### Action item
Your answer should be the full data, transcribed exactly, with no pictures in it.

### Dataset

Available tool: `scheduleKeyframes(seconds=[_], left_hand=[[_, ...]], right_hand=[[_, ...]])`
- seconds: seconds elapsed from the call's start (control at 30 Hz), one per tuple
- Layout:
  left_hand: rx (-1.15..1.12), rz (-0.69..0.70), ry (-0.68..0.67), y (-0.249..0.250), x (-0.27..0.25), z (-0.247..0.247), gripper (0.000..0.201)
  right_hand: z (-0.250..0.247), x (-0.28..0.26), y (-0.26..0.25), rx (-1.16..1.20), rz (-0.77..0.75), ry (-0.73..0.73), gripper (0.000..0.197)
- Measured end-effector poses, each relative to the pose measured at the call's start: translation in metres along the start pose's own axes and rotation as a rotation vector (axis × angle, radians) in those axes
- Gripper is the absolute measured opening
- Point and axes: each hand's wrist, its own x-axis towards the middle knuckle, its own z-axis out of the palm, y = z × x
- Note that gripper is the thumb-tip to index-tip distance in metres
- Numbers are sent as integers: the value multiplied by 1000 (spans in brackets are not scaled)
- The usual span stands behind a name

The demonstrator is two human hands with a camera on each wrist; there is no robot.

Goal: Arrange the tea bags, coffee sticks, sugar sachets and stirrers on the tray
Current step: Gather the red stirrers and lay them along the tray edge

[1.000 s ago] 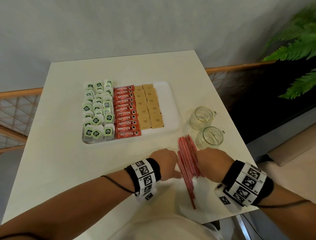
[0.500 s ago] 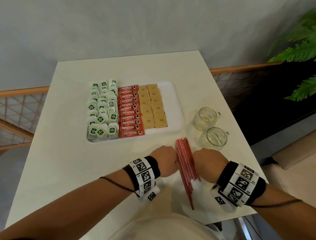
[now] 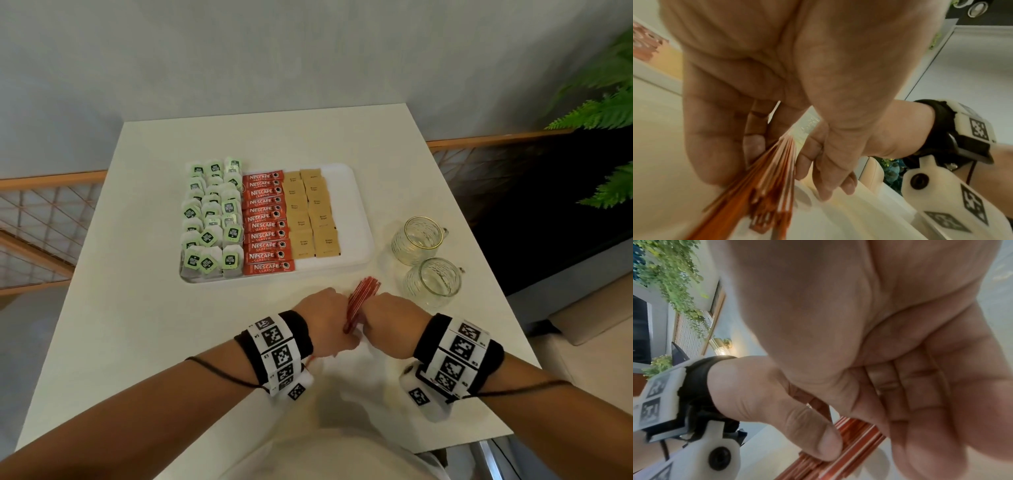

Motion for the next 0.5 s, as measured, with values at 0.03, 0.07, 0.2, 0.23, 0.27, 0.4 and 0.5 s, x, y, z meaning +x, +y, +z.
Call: scheduleKeyframes(seconds=[0.03,0.07,0.2,0.23,0.27,0.4,0.5], left_hand=[[49,-16,6,-3,0,-1,19],[109,-30,18,-7,-1,-2,20],[293,-48,92,-29,-1,-5,39],[298,-41,111,-33,-2,-7,36],[289,-31,126,-36,-4,-9,31],[261,-3,146,-41,-7,-12,18],[249,6,145,-42,-6,-12,19]], right_hand=[[0,2,-1,31,-20,-8,17],[1,4,-3,62,-40,-16,23],[5,7,-8,126,-121,-43,31],[3,8,-8,103,-119,-30,28],[0,9,-7,71,-109,0,25],[-16,15,-3,-9,-74,201,25],[-14,27,-9,-69,-116,177,54]])
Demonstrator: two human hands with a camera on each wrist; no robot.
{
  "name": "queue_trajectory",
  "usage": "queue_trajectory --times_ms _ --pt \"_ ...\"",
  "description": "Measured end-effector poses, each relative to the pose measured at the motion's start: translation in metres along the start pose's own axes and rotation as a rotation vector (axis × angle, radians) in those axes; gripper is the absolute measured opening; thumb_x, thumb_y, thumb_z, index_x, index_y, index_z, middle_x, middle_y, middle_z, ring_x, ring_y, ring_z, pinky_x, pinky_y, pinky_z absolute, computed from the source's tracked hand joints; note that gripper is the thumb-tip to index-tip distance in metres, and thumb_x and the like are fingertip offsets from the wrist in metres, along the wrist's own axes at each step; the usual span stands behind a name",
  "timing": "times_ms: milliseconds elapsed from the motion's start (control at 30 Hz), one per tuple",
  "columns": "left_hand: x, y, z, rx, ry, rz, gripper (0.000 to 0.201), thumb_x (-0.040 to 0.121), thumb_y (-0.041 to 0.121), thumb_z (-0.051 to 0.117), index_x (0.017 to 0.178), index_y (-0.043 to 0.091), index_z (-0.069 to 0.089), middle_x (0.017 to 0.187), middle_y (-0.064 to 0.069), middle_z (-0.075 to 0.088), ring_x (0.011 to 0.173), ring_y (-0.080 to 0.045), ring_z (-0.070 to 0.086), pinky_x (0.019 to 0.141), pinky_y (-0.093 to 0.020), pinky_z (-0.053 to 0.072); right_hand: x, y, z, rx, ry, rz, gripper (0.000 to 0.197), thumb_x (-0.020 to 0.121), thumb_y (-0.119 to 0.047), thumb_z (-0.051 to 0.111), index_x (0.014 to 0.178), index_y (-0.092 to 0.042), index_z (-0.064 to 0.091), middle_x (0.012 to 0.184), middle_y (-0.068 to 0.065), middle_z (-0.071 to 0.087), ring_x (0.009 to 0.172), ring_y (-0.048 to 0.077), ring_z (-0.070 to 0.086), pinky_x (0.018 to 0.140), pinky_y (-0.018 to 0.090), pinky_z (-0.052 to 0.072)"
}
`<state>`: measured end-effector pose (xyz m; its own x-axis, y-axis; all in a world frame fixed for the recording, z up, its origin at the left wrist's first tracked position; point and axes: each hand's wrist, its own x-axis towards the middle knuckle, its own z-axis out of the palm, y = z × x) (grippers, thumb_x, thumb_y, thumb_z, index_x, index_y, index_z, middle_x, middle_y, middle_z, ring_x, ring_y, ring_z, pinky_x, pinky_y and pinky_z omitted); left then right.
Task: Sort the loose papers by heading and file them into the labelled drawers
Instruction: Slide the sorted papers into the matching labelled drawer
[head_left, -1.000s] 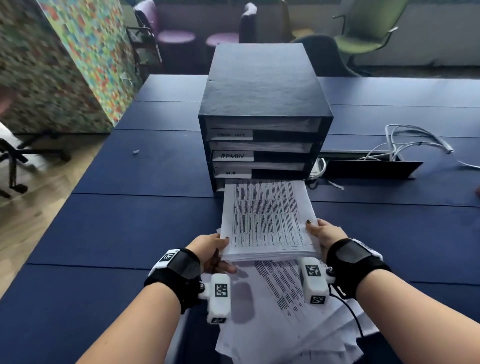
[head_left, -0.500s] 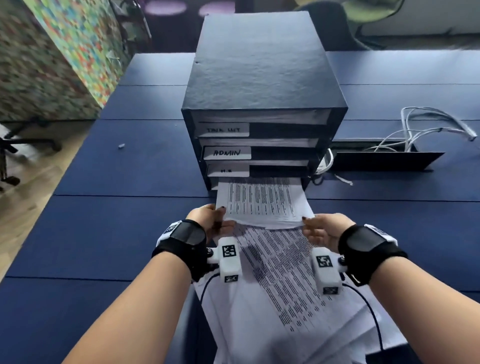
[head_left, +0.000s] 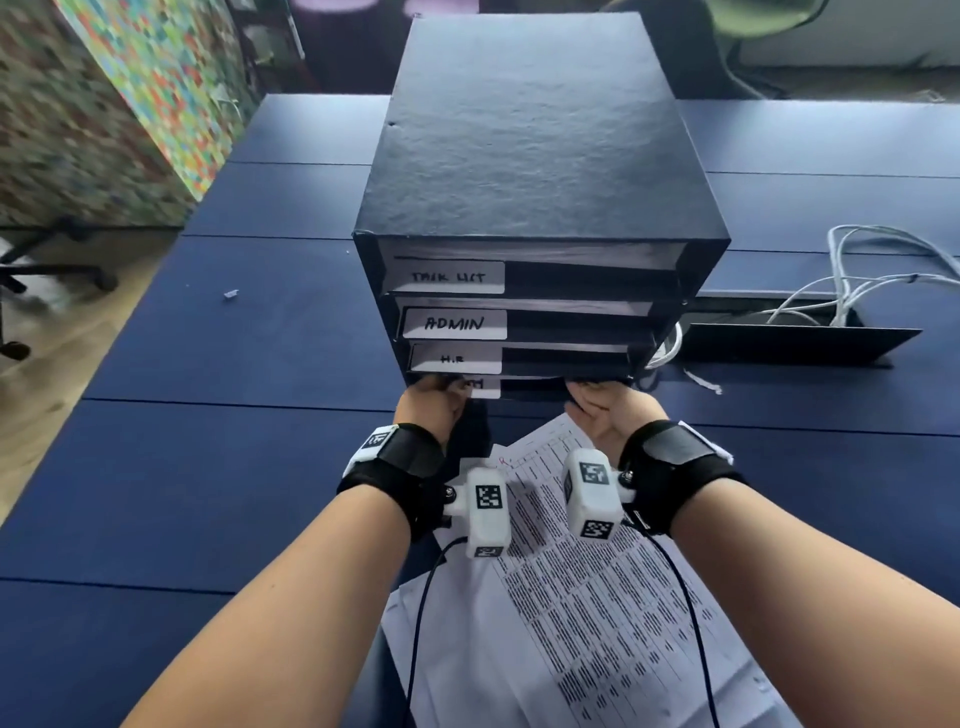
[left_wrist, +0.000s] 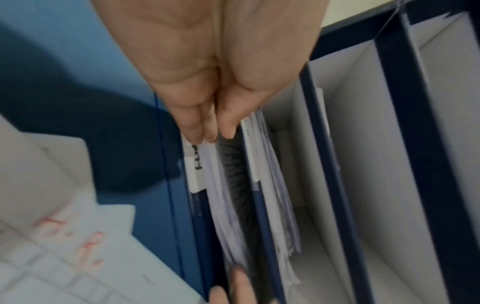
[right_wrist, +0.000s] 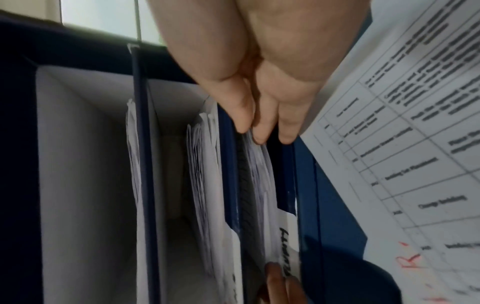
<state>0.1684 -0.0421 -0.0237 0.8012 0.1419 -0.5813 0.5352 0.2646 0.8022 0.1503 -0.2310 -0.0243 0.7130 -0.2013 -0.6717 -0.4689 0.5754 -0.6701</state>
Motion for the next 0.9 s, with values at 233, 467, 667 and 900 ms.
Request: queue_trajectory --times_ms 233,467,667,900 --pt "0.001 -0.009 -0.015 0.637 -0.143 0.215 0.043 0.089 -0.001 0.055 0.131 0.011 0.054 0.117 0.003 0.055 0.11 -0.01 0.049 0.093 -0.012 0.032 -0.003 0.008 -0.01 -0.137 -0.147 -0.001 0.04 0.096 0.006 0.03 0.134 -0.005 0.038 0.135 0.008 0.046 0.128 0.023 0.043 0.11 0.037 0.032" --pt "-0.012 -0.015 -0.027 1.083 -0.228 0.273 0.045 0.092 0.016 0.054 0.136 0.026 0.05 0.136 0.002 0.054 0.121 -0.02 0.053 0.09 -0.014 0.034 -0.027 0.007 -0.014 -1.16 -0.168 -0.242 0.054 0.091 -0.009 0.054 0.141 -0.015 0.037 0.142 0.008 0.045 0.128 0.02 0.047 0.106 0.027 0.038" --pt "-0.017 -0.016 -0.015 1.323 -0.289 0.413 0.057 0.095 0.023 0.048 0.148 0.02 0.026 0.156 -0.002 0.021 0.141 -0.021 0.028 0.111 -0.024 0.023 -0.049 0.023 -0.025 -1.74 -0.201 -0.277 0.062 0.089 -0.025 0.056 0.144 -0.031 0.029 0.155 -0.009 0.02 0.14 0.016 0.027 0.114 0.039 0.024" --pt "0.004 -0.01 -0.006 1.569 -0.281 0.395 0.057 0.099 0.036 0.034 0.149 0.017 0.017 0.158 -0.003 0.014 0.144 -0.02 0.018 0.117 -0.035 0.015 -0.057 0.035 -0.031 -1.876 -0.245 -0.258 0.083 0.084 -0.027 0.063 0.148 -0.034 0.011 0.157 -0.012 -0.006 0.144 0.01 -0.006 0.114 0.056 0.005"
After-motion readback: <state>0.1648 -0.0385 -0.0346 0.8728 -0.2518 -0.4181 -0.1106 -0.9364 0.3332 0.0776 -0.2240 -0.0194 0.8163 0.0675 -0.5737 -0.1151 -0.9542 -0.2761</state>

### Reply to the task
Available tool: `scheduleKeyframes(seconds=[_], left_hand=[[_, ...]], right_hand=[[_, ...]])`
- seconds: seconds elapsed from the call's start (control at 30 Hz), one per tuple
- Layout:
  left_hand: rx (-1.15..1.12), rz (-0.69..0.70), ry (-0.68..0.67), y (-0.249..0.250), x (-0.27..0.25), z (-0.247..0.247), gripper (0.000..0.201)
  right_hand: z (-0.250..0.247), x (-0.28..0.26), y (-0.26..0.25), rx (-1.16..1.20), rz (-0.77..0.75), ry (-0.73..0.73), gripper (0.000..0.197)
- Measured end-effector poses, each relative to the pose measured at the call's start: translation in metres along the start pose's own axes and rotation as a rotation vector (axis × angle, radians) in those axes
- Gripper is the absolute measured opening
- Point and axes: each hand's wrist, its own x-axis towards the middle knuckle, its own z-axis out of the palm, y = z × x
- Note that gripper is the thumb-tip to index-tip distance in metres
- Numbers are sent as integers: the value multiplied by 1000 (spans in brackets are not scaled)
- The usual span stands behind a name

The demonstrator is two human hands with a camera on each wrist; there is no robot.

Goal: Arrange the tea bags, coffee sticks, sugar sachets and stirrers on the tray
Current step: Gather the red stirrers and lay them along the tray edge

[1.000 s ago] 
[0.500 s ago] 
[now] 

Motion for the next 0.5 s, as measured, with values at 0.03, 0.07, 0.2, 0.23, 0.27, 0.4 and 0.5 s, x, y, z meaning +x, +y, +z.
Call: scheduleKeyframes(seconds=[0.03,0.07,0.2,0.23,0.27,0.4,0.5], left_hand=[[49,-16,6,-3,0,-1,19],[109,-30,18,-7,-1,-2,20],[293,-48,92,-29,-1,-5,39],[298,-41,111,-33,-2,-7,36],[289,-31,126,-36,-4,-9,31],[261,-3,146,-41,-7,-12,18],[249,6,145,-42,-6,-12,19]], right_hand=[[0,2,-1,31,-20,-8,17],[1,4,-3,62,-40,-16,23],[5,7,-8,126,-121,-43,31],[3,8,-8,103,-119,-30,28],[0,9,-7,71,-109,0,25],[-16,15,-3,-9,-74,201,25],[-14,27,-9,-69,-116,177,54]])
Demonstrator: two human hands with a camera on each wrist; no robot.
{
  "name": "queue_trajectory",
  "usage": "queue_trajectory --times_ms _ --pt \"_ ...\"",
  "description": "Measured end-effector poses, each relative to the pose measured at the motion's start: translation in metres along the start pose's own axes and rotation as a rotation vector (axis × angle, radians) in those axes; gripper is the absolute measured opening; thumb_x, thumb_y, thumb_z, index_x, index_y, index_z, middle_x, middle_y, middle_z, ring_x, ring_y, ring_z, pinky_x, pinky_y, pinky_z absolute, computed from the source's tracked hand joints; note that gripper is the thumb-tip to index-tip distance in metres, and thumb_x and the like are fingertip offsets from the wrist in metres, along the wrist's own axes at each step; the usual span stands behind a name",
  "timing": "times_ms: milliseconds elapsed from the motion's start (control at 30 Hz), one per tuple",
  "columns": "left_hand: x, y, z, rx, ry, rz, gripper (0.000 to 0.201), thumb_x (-0.040 to 0.121), thumb_y (-0.041 to 0.121), thumb_z (-0.051 to 0.117), index_x (0.017 to 0.178), index_y (-0.043 to 0.091), index_z (-0.069 to 0.089), middle_x (0.017 to 0.187), middle_y (-0.064 to 0.069), middle_z (-0.075 to 0.088), ring_x (0.011 to 0.173), ring_y (-0.080 to 0.045), ring_z (-0.070 to 0.086), pinky_x (0.019 to 0.141), pinky_y (-0.093 to 0.020), pinky_z (-0.053 to 0.072); right_hand: x, y, z, rx, ry, rz, gripper (0.000 to 0.197), thumb_x (-0.020 to 0.121), thumb_y (-0.119 to 0.047), thumb_z (-0.051 to 0.111), index_x (0.014 to 0.178), index_y (-0.092 to 0.042), index_z (-0.064 to 0.091), middle_x (0.012 to 0.184), middle_y (-0.068 to 0.065), middle_z (-0.071 to 0.087), ring_x (0.009 to 0.172), ring_y (-0.048 to 0.077), ring_z (-0.070 to 0.086), pinky_x (0.018 to 0.140), pinky_y (-0.018 to 0.090), pinky_z (-0.052 to 0.072)"
}
`<state>`: measured end-effector pose (xyz m; its own x-axis, y-axis; all in a world frame fixed for the recording, z up, its origin at the left wrist's first tracked position; point and axes: each hand's wrist, its own x-axis towards the middle knuckle, its own z-axis out of the palm, y = z × x) (grippers, thumb_x, thumb_y, thumb_z, index_x, index_y, index_z, middle_x, middle_y, middle_z, ring_x, ring_y, ring_z, pinky_x, pinky_y and pinky_z omitted); left then right.
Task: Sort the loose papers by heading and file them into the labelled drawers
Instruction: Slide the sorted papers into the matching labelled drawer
[head_left, -1.000s] 
[head_left, -0.500s] 
[head_left, +0.000s] 
[left_wrist, +0.000s] 
[right_wrist, +0.000s] 
<state>0.1684 -0.0421 -0.0237 0.8012 0.1419 -0.5813 0.5352 0.2646 0.8022 0.1503 -0.2310 -0.0243 0.7130 -0.2013 -0.6717 -0.4689 0.5754 -0.6701</state>
Motion for the next 0.9 s, with values at 233, 467, 667 and 900 ms.
Request: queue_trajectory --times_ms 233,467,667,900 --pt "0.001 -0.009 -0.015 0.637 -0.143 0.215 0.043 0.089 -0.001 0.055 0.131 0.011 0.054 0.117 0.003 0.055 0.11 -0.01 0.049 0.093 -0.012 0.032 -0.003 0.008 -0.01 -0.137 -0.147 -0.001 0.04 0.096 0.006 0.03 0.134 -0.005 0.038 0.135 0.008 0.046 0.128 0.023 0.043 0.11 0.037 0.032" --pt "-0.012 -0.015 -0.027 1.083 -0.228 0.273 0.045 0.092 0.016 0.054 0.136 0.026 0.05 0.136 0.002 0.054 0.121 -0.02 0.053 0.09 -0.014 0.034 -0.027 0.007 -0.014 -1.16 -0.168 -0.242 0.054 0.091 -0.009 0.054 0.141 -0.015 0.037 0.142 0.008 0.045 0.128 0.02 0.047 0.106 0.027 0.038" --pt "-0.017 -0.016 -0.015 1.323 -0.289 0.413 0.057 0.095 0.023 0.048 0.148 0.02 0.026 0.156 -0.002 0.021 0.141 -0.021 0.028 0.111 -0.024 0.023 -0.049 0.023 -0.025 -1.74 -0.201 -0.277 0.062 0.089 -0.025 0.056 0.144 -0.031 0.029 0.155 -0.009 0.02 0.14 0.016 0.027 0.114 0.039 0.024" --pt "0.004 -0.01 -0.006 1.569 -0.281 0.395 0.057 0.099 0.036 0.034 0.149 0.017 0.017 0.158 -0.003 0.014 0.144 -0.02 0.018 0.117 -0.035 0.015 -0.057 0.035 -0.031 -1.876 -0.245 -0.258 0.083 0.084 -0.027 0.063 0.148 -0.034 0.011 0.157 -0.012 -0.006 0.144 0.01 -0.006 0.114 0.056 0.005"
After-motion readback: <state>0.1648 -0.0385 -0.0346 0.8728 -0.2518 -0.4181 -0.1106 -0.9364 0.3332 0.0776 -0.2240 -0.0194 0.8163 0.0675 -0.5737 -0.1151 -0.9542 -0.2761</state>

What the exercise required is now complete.